You’re “thirsty,” to borrow internet-speak.
Yeah, and I wanted to use the word “thirsty” in this song, but I didn’t want it to get dated.
Were you thinking about anyone specific or was this about being internet famous or what?
Everyone. You ever listen to that song “The Marshall Plan” by Blue Oyster Cult? It’s about this guy named Johnny who wants to be a rock star and listens to the radio every day and he thinks the only way to get a girl to like him is if he plays guitar.

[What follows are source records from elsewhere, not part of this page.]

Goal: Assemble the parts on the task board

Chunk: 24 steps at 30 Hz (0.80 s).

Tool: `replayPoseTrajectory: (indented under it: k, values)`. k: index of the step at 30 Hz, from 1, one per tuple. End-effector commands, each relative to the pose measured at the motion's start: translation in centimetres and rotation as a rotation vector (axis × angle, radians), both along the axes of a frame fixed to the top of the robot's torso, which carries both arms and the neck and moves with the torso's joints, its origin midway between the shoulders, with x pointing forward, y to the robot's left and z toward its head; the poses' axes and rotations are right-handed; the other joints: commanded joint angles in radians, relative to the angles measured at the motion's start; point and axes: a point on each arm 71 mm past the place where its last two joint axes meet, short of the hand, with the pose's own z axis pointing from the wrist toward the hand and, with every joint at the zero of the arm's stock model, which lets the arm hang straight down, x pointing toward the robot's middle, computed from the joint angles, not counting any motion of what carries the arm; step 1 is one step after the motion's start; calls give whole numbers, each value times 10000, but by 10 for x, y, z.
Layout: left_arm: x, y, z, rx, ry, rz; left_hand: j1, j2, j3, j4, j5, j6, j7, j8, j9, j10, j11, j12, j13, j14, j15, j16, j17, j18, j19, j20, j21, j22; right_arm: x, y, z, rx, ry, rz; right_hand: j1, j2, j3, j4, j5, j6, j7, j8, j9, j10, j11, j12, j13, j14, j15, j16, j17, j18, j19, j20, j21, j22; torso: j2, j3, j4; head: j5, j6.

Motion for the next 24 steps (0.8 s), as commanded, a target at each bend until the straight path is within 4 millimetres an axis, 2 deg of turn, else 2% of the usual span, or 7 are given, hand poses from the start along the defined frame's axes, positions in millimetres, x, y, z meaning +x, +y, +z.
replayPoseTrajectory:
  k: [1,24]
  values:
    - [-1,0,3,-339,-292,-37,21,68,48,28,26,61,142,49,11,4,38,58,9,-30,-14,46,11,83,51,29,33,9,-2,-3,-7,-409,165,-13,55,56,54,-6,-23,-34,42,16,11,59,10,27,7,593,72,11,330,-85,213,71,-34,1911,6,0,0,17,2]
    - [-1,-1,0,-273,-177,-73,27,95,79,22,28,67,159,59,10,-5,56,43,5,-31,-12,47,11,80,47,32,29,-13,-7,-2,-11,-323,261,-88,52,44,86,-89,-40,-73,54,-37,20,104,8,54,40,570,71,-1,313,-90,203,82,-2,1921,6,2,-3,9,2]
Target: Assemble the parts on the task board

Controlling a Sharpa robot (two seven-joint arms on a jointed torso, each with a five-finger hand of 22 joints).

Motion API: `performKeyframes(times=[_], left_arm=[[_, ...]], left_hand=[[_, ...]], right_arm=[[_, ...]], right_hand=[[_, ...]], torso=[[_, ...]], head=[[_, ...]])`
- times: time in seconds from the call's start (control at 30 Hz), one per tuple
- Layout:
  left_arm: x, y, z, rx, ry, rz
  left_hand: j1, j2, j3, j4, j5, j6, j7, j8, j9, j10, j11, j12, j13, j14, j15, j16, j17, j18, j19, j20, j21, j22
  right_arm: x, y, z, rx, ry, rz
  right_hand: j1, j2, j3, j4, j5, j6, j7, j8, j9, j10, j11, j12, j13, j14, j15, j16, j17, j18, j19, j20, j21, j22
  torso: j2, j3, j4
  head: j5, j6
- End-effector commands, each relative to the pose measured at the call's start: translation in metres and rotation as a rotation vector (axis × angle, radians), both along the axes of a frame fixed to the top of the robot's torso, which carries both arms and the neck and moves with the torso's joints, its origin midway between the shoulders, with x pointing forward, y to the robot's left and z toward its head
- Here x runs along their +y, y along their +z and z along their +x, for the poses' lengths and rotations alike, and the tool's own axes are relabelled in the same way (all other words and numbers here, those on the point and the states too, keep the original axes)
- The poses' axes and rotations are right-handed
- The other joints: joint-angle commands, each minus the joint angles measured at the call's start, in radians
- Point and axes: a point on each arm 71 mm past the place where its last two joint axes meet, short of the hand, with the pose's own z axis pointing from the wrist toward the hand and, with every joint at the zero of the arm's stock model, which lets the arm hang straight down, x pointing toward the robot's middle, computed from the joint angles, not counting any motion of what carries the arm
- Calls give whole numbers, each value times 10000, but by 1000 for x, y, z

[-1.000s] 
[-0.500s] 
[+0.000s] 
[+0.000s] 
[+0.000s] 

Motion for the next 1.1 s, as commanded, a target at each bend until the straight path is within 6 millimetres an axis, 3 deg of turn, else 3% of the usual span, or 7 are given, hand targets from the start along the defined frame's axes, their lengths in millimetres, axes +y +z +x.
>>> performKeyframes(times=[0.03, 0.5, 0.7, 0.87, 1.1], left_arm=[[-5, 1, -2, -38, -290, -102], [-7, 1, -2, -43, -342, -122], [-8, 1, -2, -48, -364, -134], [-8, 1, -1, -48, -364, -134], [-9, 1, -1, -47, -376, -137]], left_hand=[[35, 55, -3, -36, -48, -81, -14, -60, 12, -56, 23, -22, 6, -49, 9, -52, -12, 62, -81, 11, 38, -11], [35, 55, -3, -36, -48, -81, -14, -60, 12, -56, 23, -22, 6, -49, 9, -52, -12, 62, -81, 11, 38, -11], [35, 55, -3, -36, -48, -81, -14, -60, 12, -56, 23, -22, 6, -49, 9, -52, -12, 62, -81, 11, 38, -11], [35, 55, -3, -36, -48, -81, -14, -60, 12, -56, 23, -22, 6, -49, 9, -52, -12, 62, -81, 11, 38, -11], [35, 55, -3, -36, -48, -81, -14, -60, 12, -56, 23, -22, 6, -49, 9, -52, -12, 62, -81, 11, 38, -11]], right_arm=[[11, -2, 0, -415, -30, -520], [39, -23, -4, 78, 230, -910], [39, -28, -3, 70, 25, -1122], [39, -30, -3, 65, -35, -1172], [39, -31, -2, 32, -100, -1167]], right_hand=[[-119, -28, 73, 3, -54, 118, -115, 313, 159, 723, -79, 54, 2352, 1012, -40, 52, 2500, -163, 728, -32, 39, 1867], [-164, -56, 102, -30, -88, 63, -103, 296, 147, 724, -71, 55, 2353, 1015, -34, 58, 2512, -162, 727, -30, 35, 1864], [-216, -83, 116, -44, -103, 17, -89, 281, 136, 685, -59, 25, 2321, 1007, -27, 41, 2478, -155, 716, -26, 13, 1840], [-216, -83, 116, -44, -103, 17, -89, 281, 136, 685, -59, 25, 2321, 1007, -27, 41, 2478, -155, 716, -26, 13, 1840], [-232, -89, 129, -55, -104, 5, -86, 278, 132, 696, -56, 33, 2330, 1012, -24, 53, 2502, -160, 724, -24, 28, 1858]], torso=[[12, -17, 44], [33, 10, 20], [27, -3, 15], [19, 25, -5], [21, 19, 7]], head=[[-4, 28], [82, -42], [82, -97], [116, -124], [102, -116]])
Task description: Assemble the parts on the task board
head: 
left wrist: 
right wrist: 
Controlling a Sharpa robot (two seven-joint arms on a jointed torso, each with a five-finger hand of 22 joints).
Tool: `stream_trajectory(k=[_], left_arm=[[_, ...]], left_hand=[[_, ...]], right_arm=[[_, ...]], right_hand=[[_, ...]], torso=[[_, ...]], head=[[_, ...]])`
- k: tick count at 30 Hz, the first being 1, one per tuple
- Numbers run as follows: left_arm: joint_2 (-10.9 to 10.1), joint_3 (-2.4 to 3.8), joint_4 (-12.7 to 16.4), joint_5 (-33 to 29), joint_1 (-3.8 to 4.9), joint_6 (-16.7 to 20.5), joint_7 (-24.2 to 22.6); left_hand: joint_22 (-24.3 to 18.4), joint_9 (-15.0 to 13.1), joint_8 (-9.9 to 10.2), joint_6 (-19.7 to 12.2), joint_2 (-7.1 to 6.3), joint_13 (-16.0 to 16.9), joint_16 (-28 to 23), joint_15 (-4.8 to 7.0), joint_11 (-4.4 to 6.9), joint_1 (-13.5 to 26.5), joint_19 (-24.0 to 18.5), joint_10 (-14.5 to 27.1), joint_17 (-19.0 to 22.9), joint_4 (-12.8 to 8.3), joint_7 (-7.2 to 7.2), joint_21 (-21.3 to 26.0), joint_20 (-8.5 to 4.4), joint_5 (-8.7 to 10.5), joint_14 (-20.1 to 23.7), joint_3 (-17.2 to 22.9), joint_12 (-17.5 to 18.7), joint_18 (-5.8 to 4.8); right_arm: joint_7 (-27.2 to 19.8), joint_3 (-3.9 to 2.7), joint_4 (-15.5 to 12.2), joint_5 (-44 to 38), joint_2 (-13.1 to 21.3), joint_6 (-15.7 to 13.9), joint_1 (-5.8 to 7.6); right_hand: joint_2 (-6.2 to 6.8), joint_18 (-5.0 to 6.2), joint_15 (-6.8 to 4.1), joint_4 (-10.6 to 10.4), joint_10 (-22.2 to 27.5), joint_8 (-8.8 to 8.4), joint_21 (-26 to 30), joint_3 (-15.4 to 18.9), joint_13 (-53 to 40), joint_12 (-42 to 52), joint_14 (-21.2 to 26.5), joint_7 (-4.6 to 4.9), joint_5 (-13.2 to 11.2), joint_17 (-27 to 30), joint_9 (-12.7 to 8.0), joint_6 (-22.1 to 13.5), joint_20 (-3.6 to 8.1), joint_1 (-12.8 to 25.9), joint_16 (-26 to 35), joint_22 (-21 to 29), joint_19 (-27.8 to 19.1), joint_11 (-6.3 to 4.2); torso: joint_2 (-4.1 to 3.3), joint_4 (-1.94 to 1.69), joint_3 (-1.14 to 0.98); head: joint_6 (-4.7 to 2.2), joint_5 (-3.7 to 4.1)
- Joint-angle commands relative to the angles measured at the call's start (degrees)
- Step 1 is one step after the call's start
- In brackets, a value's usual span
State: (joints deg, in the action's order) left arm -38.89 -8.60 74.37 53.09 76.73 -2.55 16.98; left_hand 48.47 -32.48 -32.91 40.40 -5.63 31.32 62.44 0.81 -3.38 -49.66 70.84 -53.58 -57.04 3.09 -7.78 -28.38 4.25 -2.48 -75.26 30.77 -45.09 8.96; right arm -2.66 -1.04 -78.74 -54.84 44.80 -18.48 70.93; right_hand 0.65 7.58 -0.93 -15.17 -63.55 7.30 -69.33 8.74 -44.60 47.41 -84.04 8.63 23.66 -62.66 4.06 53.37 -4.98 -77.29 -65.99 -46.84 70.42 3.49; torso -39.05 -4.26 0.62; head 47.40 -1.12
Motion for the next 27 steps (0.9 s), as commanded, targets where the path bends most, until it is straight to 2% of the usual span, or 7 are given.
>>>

So he gets this band and he gets huge, but he never gets her in the end. He did all this stuff for love and he never got it.
And now we can create our own niche fame with social media, and I was thinking: There’s an end to it. Like, at the end of your life, do you want to be scrolling through your life on Google or do you want to be surrounded by your family? What’s more important? There’s always someone waiting to take your place. No one is special. Sorry.
What do you think the worst part about being famous is?
Well I’m not famous so I don’t know.
What would you conjecture is the worst part?
I think the worst part would be… being mad about stuff and then realizing that you’re famous and can look at your bank account and shut your fucking mouth. I’m sure there’s parts I’m missing. I remember when I interviewed Joan Rivers, she was like, “There’s nothing bad about being famous. When you go to a hospital, they say, ‘Oh Ms. Rivers, we’ll let you go first.’ If you don’t like it, get out, because there’s someone else willing to take your place.” She was also one of the most hard-working women in show business.
“I Beg You”
This one is me. It’s about fighting with the person you love, and that frustration of wanting the fight to be over. I hate fighting with people. I hate fighting with my husband more than anything. It breaks my heart.
Do you think there’s something good about the fact that you fight?
Yes. There’s something good in fighting because it means there’s something between you that you need to work out and, if you have a strong enough relationship, you’ll resolve it, you’ll get all your emotions out, and at the end you’ll say “I love you.” Fighting is important, but I really hate it. My husband and I fight all the time, but we laugh about it. Like, “You fucking make me crazy, I love you, but you’re fucking stupid, and I want to chop your head off!” But there should be that.
This song is about a news story I read last year that stuck out in my mind. I don't even want to say what that story was for privacy of the person I am talking about as well as being reluctant myself to have that story follow me around to every single interview I do. Because you know that's how things work, especially now. I should have thought ahead. I am going to be talking about Karla Homolka all year. I think I need to be less honest and start lying about lyrical meanings... I'll start now: Vegas is a song about a bachelorette party gone rouge.
This is my cheesy teenage love song for my husband. Straight-up, fuck it. Don’t you think it’s harder to be earnest and do it right than be snarky? Being snarky and cynical is easy. I think it’s really hard to write good love songs. You’re not going to say anything new. It’s about saying it your way. I want to write a cheesy love songs, and I’m gonna do it, who gives a shit?